Transition of water adhesion on superhydrophobic surface during aging of polypropylene modified by oxygen capacitively coupled radio frequency plasma

Polypropylene (PP) was modified by an oxygen capacitively coupled radio frequency plasma (CCP) under a radio frequency (RF) power of 200 W for an exposure time of 20 min. The aging process of the plasma-modified PP was studied at temperatures of 20 °C, 60 °C, and 90 °C for 5 h. The post-aged PP surface with bundles of nanowires showed the as-modified surface morphology with a gradual decrease of the polar oxygen-containing groups. A hydrophobic over-recovery from the superhydrophilic state to the superhydrophobic state was observed on the post-aged PP surface. The as-modified superhydrophilic PP surface turned into the hydrophilic state at 20 °C and then the superhydrophobic state with the high water adhesion at 60 °C. The superhydrophobic state with the low water adhesion was achieved at 90 °C. Under the imposed pressure of 202 Pa to water droplet, the superhydrophobic surface with the high water adhesion shifted to the hydrophilic state and the superhydrophobic surface with the low water adhesion showed a good stability. The conversion from the superhydrophilic state to the superhydrophobic state on the post-aged PP surface by the plasma nanotexturing was ascribed to the change of the surface compositions under the acceleration of increased aging temperature. The change of contact geometry and the decrease of adhesive force of the liquid–solid interface in the TCL due to more intense surface restructuring under the stimulus of higher aging temperature aroused the transition of the water adhesion on the post-aged superhydrophobic PP surface by the plasma nanotexturing.

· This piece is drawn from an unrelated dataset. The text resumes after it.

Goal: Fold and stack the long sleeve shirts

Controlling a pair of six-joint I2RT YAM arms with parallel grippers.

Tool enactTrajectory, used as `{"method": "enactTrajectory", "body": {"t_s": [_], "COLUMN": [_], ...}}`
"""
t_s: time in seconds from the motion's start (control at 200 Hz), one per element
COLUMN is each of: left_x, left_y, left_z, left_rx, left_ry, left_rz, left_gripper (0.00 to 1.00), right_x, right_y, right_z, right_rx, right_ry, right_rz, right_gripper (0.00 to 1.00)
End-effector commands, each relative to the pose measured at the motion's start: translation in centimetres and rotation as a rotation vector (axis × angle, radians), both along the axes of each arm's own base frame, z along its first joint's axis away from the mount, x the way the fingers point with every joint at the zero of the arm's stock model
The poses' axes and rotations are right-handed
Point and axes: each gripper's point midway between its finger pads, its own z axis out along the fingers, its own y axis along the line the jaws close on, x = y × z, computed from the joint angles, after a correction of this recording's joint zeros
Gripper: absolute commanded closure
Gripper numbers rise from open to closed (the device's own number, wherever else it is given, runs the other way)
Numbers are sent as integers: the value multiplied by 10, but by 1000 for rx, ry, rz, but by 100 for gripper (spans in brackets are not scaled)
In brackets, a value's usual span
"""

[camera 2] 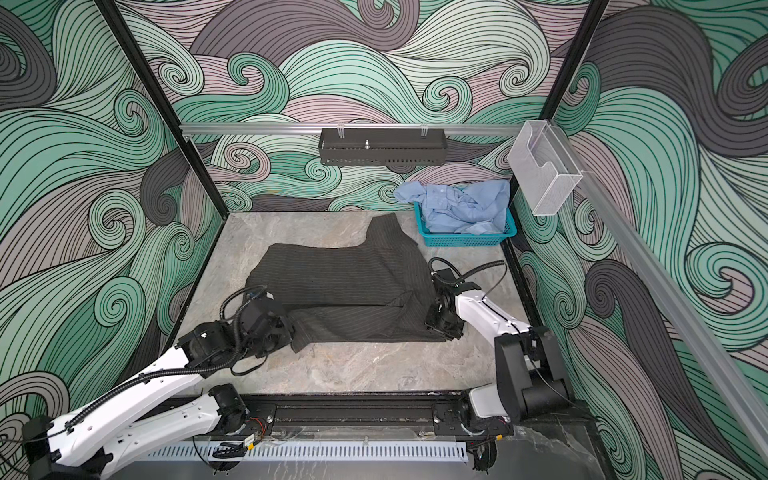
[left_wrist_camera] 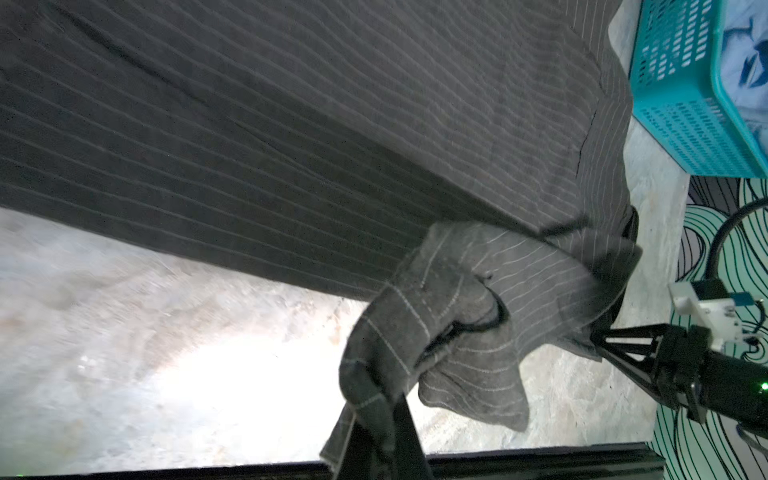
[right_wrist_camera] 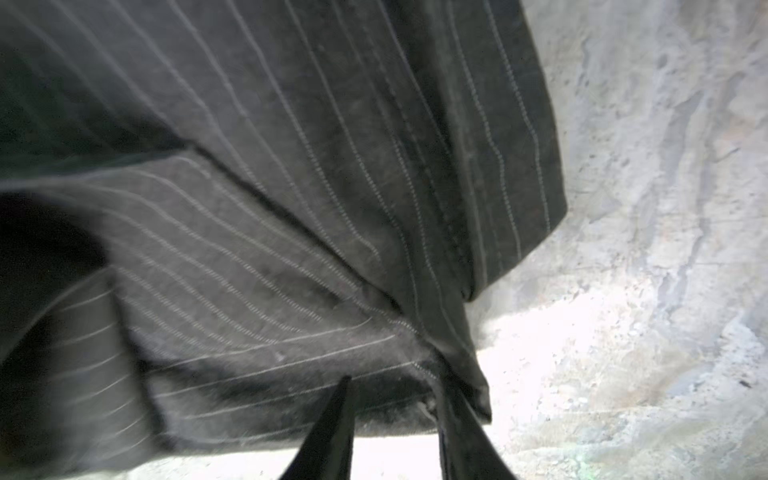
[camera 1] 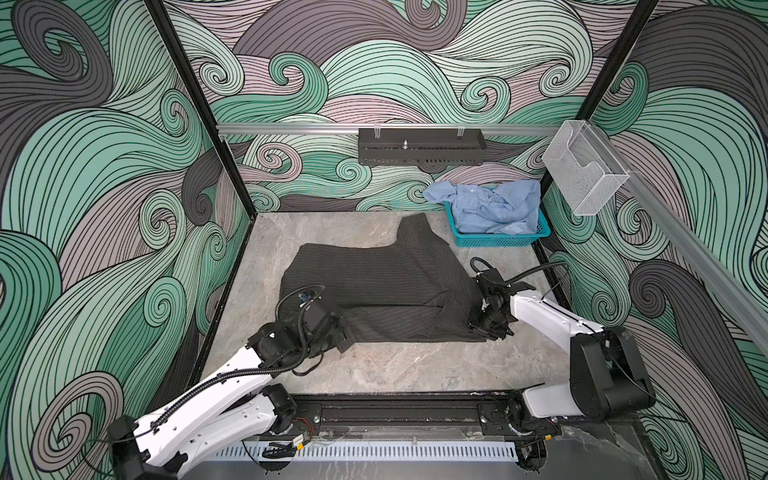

► Transition of water adhesion on superhydrophobicity by plasma nanotexturing achieved. ► PP surface showed stable morphology with nanowires in bundles during aging process. ► Surface restructuring by stimuli of temperature induced transition of water adhesion. ► Superhydrophobicity with high adhesion shifted to hydrophilicity under pressure. ► Superhydrophobicity with low adhesion showed stability under pressure of 202 Pa.